[PROBLEM TO SOLVE]:
Could you output the complete listing given below exactly?

[COLLECTED DATA]:
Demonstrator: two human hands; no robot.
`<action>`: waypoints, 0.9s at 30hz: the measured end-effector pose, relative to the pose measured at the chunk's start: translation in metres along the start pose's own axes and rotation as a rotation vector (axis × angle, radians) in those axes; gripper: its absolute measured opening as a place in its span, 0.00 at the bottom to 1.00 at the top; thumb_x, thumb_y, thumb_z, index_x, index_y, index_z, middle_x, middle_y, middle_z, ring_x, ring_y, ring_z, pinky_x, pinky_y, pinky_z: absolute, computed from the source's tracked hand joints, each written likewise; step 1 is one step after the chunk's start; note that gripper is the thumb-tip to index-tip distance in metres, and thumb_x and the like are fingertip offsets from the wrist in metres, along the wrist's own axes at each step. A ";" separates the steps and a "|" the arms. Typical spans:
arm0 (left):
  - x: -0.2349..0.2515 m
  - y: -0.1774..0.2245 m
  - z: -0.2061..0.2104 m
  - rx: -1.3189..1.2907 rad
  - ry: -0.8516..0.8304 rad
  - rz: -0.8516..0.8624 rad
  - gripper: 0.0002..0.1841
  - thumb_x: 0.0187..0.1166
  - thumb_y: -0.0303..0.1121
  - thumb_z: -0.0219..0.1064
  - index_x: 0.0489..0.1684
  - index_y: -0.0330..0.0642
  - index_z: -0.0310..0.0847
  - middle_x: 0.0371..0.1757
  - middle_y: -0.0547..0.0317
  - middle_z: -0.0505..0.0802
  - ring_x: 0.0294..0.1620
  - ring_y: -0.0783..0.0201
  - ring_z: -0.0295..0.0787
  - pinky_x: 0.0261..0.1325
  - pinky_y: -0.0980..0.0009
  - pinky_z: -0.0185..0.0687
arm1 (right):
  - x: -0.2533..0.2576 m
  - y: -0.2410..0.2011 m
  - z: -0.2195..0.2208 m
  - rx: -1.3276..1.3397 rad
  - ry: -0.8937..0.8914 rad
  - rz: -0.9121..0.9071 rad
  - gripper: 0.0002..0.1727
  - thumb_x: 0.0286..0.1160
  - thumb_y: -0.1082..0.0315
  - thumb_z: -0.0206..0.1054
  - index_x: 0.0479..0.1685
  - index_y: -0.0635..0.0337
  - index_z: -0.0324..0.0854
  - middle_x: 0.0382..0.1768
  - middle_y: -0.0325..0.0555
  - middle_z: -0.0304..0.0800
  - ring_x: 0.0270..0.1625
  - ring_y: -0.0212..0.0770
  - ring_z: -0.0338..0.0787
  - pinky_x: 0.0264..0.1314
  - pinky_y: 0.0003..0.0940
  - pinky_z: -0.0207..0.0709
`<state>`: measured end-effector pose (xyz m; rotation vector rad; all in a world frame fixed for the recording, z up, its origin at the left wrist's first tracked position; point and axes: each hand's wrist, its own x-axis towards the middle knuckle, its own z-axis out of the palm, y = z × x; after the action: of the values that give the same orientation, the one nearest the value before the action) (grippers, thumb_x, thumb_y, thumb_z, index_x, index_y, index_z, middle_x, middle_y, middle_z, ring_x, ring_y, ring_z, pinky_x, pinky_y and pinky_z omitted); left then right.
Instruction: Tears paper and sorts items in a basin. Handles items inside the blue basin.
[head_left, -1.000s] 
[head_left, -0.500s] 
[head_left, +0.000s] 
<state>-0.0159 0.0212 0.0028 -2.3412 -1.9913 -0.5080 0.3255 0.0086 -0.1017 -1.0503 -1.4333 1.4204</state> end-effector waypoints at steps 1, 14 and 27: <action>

[THE COMPLETED TASK]:
Demonstrator: two human hands; no robot.
`<action>`: waypoints, 0.9s at 30hz: the measured end-effector pose, relative to the pose measured at the chunk's start: translation in metres along the start pose's own axes and rotation as a rotation vector (axis × angle, radians) in those axes; gripper: its absolute measured opening as a place in its span, 0.00 at the bottom to 1.00 at the top; thumb_x, thumb_y, thumb_z, index_x, index_y, index_z, middle_x, middle_y, middle_z, ring_x, ring_y, ring_z, pinky_x, pinky_y, pinky_z: absolute, computed from the source's tracked hand joints, each written likewise; step 1 is one step after the chunk's start; note that gripper is the thumb-tip to index-tip distance in metres, and thumb_x and the like are fingertip offsets from the wrist in metres, along the wrist's own axes at each step. A ";" separates the steps and a "|" the arms. Typical spans:
arm0 (left):
  - x: -0.2349..0.2515 m
  - y: -0.1774..0.2245 m
  - z: -0.2061..0.2104 m
  - rx: -1.3189..1.2907 rad
  - ry: -0.8516..0.8304 rad
  - rz: -0.8516..0.8624 rad
  - gripper: 0.0002..0.1841
  - thumb_x: 0.0187..0.1166
  - thumb_y: -0.0303..0.1121
  - thumb_z: -0.0219..0.1064
  - index_x: 0.0489..0.1684
  - index_y: -0.0330..0.0642
  - index_z: -0.0310..0.0847
  - middle_x: 0.0371..0.1757
  - middle_y: -0.0547..0.0317
  - middle_z: -0.0505..0.0802
  - ring_x: 0.0294..0.1620
  - ring_y: -0.0783..0.0201
  - ring_z: -0.0295..0.0787
  - pinky_x: 0.0261..0.1325
  - pinky_y: -0.0980..0.0009
  - pinky_z: -0.0185..0.0687
arm1 (right):
  - x: -0.2533..0.2576 m
  - y: -0.2410..0.2011 m
  - z: -0.2195..0.2208 m
  - rx: -1.3276..1.3397 rad
  - ry: -0.8937..0.8914 rad
  - rz: -0.9121..0.9071 rad
  - gripper: 0.0002..0.1727
  - thumb_x: 0.0286..0.1160
  - thumb_y: -0.1082..0.0315
  - thumb_z: -0.0206..0.1054
  - index_x: 0.0479..0.1685
  - index_y: -0.0635..0.0337
  - index_z: -0.0324..0.0854
  - middle_x: 0.0382..0.1768
  - middle_y: -0.0325..0.0555
  - middle_z: -0.0304..0.0800
  - ring_x: 0.0270..0.1625
  - ring_y: -0.0212..0.0770
  - ring_z: -0.0338..0.0787
  - pinky_x: 0.0264..0.1314
  - pinky_y: 0.0003..0.0940
  - pinky_z: -0.0207..0.0709
`<state>`: measured end-effector pose (xyz m; rotation vector rad; all in a world frame fixed for the recording, z up, its origin at the left wrist's first tracked position; point and axes: each hand's wrist, its own x-axis towards the middle knuckle, its own z-axis out of the palm, y = z × x; after the action: of the values that give the same orientation, the one nearest the value before the action) (grippers, thumb_x, thumb_y, thumb_z, index_x, index_y, index_z, middle_x, middle_y, middle_z, ring_x, ring_y, ring_z, pinky_x, pinky_y and pinky_z omitted); left then right.
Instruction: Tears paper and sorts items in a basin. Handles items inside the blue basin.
[head_left, -1.000s] 
[head_left, -0.500s] 
[head_left, +0.000s] 
<state>-0.0159 0.0212 0.0028 -2.3412 -1.9913 -0.5080 0.3255 0.0086 -0.1017 -1.0503 -1.4333 1.4204</state> end-effector waypoints at steps 1, 14 and 27: <action>

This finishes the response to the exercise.